## Exercise description:
Go through the data and copy each line where the string "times" appears.
————
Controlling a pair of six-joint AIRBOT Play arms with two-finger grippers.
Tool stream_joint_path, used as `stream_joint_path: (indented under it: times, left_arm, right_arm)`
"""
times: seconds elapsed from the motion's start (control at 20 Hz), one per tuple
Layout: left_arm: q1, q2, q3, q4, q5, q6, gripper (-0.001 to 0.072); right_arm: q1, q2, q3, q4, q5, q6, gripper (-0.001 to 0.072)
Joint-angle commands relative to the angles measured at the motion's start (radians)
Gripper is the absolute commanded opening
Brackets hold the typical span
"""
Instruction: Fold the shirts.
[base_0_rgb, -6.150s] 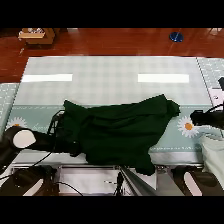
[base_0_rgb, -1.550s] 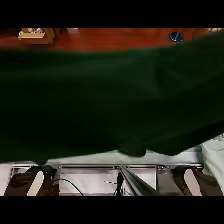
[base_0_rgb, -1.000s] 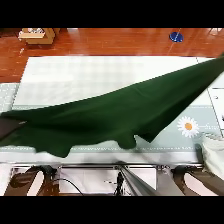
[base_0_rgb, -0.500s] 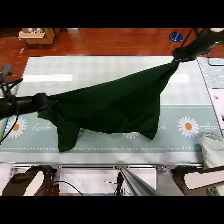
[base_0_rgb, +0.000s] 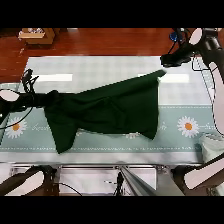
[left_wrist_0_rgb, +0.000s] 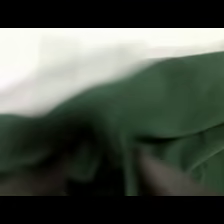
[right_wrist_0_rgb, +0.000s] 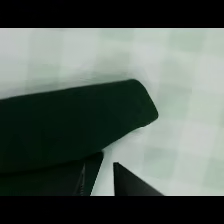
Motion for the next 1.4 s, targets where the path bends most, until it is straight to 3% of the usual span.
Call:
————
## Answer to this problem:
Tool stream_joint_path, used as `stream_joint_path: (indented under it: times, left_arm, right_arm)`
times: seconds elapsed from the motion's start (control at 20 Hz), one per tuple

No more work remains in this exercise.